### INSTRUCTIONS TO FOLLOW:
Pull every line from the records that has the word "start" in it.

### INPUT:
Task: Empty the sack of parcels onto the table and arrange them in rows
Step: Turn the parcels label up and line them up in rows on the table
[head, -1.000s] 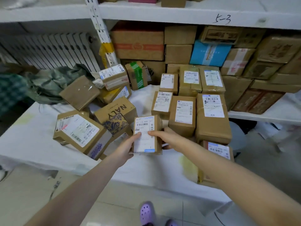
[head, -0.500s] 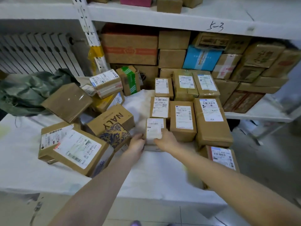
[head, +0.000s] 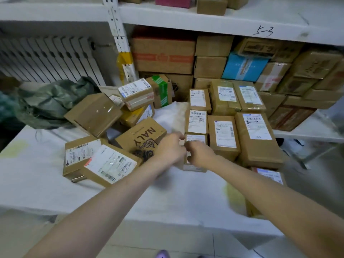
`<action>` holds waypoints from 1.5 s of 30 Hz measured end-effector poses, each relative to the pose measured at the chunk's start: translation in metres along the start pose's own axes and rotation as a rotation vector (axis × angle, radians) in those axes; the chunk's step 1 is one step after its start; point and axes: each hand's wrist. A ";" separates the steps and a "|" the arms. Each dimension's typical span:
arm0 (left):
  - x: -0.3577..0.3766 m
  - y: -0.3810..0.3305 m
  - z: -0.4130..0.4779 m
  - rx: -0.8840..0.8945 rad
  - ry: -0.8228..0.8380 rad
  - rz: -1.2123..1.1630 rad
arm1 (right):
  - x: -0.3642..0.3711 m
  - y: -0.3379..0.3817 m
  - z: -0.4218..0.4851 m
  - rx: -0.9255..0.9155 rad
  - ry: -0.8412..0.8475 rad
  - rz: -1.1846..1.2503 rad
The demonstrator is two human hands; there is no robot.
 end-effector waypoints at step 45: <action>-0.029 0.109 -0.038 -0.070 0.318 0.622 | -0.055 -0.018 -0.040 0.197 0.591 0.305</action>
Point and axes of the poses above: each hand's wrist, its own z-axis towards the middle knuckle, its own x-axis out of the palm, y = z × x, and after that the axes turned 1 degree about -y, right-handed
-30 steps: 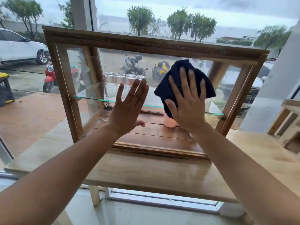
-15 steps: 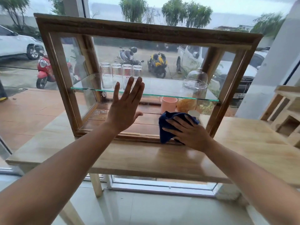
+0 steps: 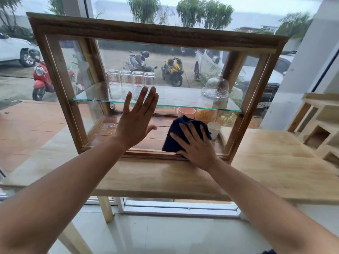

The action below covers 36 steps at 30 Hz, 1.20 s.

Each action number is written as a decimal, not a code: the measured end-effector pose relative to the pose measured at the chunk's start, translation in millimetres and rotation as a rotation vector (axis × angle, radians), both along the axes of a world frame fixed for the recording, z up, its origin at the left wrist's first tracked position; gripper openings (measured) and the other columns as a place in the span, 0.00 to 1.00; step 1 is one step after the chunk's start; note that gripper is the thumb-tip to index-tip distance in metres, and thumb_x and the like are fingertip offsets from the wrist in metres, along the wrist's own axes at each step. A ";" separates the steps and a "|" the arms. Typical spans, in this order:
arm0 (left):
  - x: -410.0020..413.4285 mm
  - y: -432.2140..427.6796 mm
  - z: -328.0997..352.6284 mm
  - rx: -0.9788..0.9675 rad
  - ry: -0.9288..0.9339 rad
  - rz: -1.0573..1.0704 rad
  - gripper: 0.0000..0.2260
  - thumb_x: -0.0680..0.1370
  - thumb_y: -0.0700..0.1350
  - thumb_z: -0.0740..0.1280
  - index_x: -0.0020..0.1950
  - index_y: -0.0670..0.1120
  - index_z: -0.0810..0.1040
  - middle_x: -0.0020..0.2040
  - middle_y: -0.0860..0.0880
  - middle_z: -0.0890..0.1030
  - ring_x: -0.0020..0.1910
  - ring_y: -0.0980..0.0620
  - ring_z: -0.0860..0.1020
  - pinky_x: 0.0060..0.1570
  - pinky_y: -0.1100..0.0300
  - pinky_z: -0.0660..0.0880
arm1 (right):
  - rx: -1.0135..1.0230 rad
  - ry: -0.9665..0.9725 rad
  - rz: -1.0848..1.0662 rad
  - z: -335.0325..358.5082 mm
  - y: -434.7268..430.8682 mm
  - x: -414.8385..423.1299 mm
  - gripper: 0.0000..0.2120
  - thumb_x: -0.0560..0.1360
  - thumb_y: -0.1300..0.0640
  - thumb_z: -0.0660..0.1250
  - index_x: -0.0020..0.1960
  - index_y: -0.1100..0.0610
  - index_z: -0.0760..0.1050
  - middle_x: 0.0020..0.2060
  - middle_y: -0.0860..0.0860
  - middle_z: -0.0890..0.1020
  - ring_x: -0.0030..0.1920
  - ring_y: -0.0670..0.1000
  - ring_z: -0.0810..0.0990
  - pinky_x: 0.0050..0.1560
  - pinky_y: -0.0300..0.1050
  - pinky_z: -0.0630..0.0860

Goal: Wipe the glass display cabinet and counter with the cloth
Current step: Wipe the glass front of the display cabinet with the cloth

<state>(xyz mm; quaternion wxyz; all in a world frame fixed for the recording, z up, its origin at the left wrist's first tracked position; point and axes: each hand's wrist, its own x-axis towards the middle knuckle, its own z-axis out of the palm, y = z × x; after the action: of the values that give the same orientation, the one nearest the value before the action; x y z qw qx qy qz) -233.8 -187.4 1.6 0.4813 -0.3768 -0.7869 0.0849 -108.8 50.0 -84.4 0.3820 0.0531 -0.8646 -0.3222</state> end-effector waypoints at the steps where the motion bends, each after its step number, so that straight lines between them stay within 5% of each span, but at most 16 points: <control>1: -0.4 -0.1 0.1 0.002 0.001 0.001 0.50 0.75 0.65 0.66 0.82 0.39 0.41 0.83 0.41 0.46 0.82 0.41 0.47 0.77 0.35 0.46 | -0.050 0.013 0.012 -0.4 -17.2 -9.0 0.36 0.77 0.35 0.62 0.81 0.47 0.56 0.79 0.57 0.58 0.78 0.62 0.57 0.78 0.65 0.42; 6: -0.8 0.0 -1.2 0.007 0.034 0.026 0.49 0.76 0.65 0.65 0.82 0.39 0.43 0.83 0.41 0.47 0.82 0.42 0.48 0.77 0.36 0.48 | -0.192 0.099 0.061 -5.4 -48.3 -24.4 0.35 0.78 0.36 0.64 0.80 0.47 0.59 0.79 0.57 0.59 0.78 0.61 0.57 0.79 0.63 0.43; 17: -3.0 0.5 -1.6 0.034 0.045 0.001 0.52 0.72 0.64 0.71 0.82 0.40 0.47 0.83 0.42 0.48 0.82 0.42 0.51 0.77 0.35 0.52 | 0.025 0.041 -0.069 20.2 97.4 65.5 0.34 0.79 0.37 0.61 0.80 0.49 0.58 0.76 0.56 0.67 0.75 0.59 0.64 0.77 0.62 0.51; 20: -1.1 2.6 -2.9 0.029 0.054 0.025 0.52 0.72 0.64 0.71 0.82 0.39 0.47 0.83 0.41 0.48 0.82 0.41 0.51 0.77 0.35 0.51 | -0.067 0.133 -0.079 38.1 85.4 58.2 0.37 0.77 0.36 0.65 0.80 0.50 0.58 0.78 0.57 0.63 0.77 0.60 0.61 0.78 0.62 0.51; 24: -1.2 3.8 -3.9 0.024 0.075 0.043 0.52 0.72 0.65 0.70 0.82 0.40 0.48 0.83 0.41 0.48 0.82 0.41 0.50 0.77 0.35 0.48 | -0.310 0.383 -0.141 105.3 45.3 23.7 0.37 0.81 0.34 0.57 0.81 0.55 0.56 0.80 0.61 0.55 0.80 0.62 0.55 0.78 0.62 0.49; 28: -2.8 3.3 -4.1 0.027 0.076 0.039 0.52 0.72 0.65 0.69 0.82 0.39 0.45 0.83 0.41 0.46 0.82 0.41 0.49 0.77 0.35 0.44 | -0.444 0.534 -0.075 139.4 -11.9 -13.6 0.34 0.82 0.38 0.57 0.81 0.57 0.58 0.79 0.62 0.57 0.80 0.63 0.55 0.79 0.62 0.50; 31: -2.6 2.9 -3.3 0.013 0.088 0.055 0.52 0.73 0.66 0.67 0.82 0.39 0.44 0.83 0.41 0.45 0.82 0.41 0.49 0.77 0.36 0.43 | -0.314 0.419 0.036 112.7 -35.0 -29.0 0.30 0.83 0.43 0.59 0.81 0.55 0.60 0.79 0.58 0.56 0.80 0.60 0.56 0.79 0.61 0.50; 36: -2.7 1.9 -4.0 0.027 0.122 0.061 0.53 0.72 0.67 0.69 0.82 0.39 0.45 0.83 0.41 0.47 0.82 0.42 0.51 0.77 0.36 0.47 | 0.189 -0.027 0.114 22.9 12.8 -3.3 0.27 0.83 0.47 0.58 0.80 0.51 0.61 0.78 0.53 0.64 0.77 0.56 0.62 0.79 0.58 0.47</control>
<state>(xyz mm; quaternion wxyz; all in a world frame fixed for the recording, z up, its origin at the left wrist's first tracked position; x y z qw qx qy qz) -236.5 -185.4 -2.4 0.5305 -0.3404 -0.7683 0.1116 -112.0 62.9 -61.5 0.3814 0.1421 -0.8310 -0.3791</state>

### ANSWER TO THIS TASK:
`<action>` holds waypoints from 1.5 s of 30 Hz measured end-effector poses, each relative to the pose measured at the chunk's start: translation in metres along the start pose's own axes and rotation as a rotation vector (axis × angle, radians) in those axes; the chunk's step 1 is one step after its start; point and axes: each hand's wrist. A ";" separates the steps and a "|" the arms. Each dimension's typical span:
Each action number is written as a decimal, not a code: the measured end-effector pose relative to the pose measured at the chunk's start, translation in millimetres and rotation as a rotation vector (axis × angle, radians), both along the axes of a world frame fixed for the recording, z up, its origin at the left wrist's first tracked position; gripper openings (measured) and the other columns as a place in the span, 0.00 to 1.00; step 1 is one step after the chunk's start; note that gripper is the thumb-tip to index-tip distance in metres, and thumb_x and the like are fingertip offsets from the wrist in metres, along the wrist's own axes at each step. A ";" separates the steps and a "|" the arms. Typical spans, in this order:

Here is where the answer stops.